Nihilist Communism: Cruelty or the Inclusion of the Distributive Sphere

Cruelty, here, is the forcing oneself to frontally face the mirror of the consequences of our actions. To deeply understand the horror around our desire for everything good. One person’s gossip is another person’s dossier. One person’s romantic tryst is another’s life long love affair. Interpretation isn’t merely an exercise in explicating the difference between you and me but of the harsh consequences of people being completely different. It is not an exercise is equivalent truths between thoughtful, caring people but on a stage that is not controlled by us or our friends. Furthermore, this distinction exists within the context of the greatest project of all, of opposing the world of cops and salesmen and real people get chewed up. They get ground to bits.

For the sake of grounding my interpretation in the text itself I’ll pull out one major example: the questions about actors and stages.

Yet surely somewhere in your consciousness fragments of another experience must survive. An “outside force” did in fact define your project and make your decisions. It was none other than the politicians who three years earlier had helped clear away one army in order to make room for another. You and I merely recited the lines of a script, moved under the control of a puppeteer. Even the emotions we expressed were predesigned. You apparently liked your costume and make-up so well that you’ve continued to wear them after the play ended. The play was a show of the politicians’ power “among the workers”:, the plot dealt with the “workers’ struggle” against the politicians’ enemies; the climax came when the workers ousted Zagad from the factory. At that point, behind the scenes, politicians ousted Zagad’s friends from government offices; anyone unfriendly to the politicians was automatically Zagad’s friend. The union apparatus acted as puppeteer. Union politicians initiated the strikes, prepared the spontaneous demonstrations and lectured about the solidarity, power and determination of the working class. It was our role to confirm our solidarity by reciting our scripts, to demonstrate our power by gesturing and to show our determination by making faces. The play was educational: its main purpose was to instruct the audience about their lines, gestures and feelings.

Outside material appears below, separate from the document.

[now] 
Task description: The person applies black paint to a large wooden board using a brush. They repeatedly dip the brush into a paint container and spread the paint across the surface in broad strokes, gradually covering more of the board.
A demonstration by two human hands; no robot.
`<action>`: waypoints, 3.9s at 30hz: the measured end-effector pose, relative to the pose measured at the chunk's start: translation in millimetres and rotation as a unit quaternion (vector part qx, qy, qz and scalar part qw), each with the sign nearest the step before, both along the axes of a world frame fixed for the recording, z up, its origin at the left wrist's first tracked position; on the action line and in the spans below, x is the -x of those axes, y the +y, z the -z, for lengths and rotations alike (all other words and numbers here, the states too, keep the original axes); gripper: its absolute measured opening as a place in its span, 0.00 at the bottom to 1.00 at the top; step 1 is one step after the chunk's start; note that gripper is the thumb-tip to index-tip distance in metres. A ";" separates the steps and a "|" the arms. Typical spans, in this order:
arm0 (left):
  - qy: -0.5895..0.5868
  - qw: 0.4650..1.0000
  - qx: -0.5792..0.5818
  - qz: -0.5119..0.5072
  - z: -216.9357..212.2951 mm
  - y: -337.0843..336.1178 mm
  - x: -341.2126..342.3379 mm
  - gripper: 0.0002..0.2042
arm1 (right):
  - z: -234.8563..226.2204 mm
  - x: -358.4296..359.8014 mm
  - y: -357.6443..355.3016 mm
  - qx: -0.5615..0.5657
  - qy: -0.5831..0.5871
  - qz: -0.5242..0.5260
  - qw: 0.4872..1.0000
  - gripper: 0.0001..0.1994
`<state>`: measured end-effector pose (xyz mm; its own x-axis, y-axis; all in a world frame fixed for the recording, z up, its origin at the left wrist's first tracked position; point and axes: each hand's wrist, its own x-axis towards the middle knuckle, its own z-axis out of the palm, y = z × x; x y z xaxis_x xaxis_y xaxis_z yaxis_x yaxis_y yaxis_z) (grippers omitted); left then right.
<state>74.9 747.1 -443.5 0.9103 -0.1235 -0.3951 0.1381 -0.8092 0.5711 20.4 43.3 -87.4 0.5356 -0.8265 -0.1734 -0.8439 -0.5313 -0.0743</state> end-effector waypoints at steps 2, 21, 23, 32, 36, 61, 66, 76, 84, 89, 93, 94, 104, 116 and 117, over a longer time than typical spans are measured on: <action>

The feeling you still express today: the illusion of autonomy, the illusion that we were defining our own projects and making our own decisions, was precisely the illusion the play was designed to communicate.

-Yarostan (letter 2)

While this particular play may not be common in 21st century America I believe most contemporary readers can understand what is going on here. Whether it is the machinations around putting together a school play or an insurrection there are usually forces in motion with very different goals (and often goals that aren’t even clear to the forces themselves at the time). This is especially true when they use the same rhetorical conventions. If experience, both personal and historical, tells us anything it is that it is the people who actually believe the words of the chants or the the mission statement of the group who end up being manipulated and “represented” by those whose participation has entirely different motivations. On the one hand we require facility with a certain kind of vocabulary that is distinctive to our project because we believe that the language around our project contains a kind of power, on the other hand facility with jargon does not magically align interests or predict future action. Politics is greater than belief[1] and a thousand heart wrenching poems stating otherwise is only evidence.

You describe my activity with you as a puppet show. Your description corresponds neither to the events I experienced at the time nor to events I experienced later. I’m not misreading your letter. I think I understand perfectly well what you’re saying. We thought we were acting freely while in fact we were being manipulated. Therefore we were puppets. Since we’re not in fact puppets but people, we must have turned ourselves into puppets. Therefore we manipulated ourselves…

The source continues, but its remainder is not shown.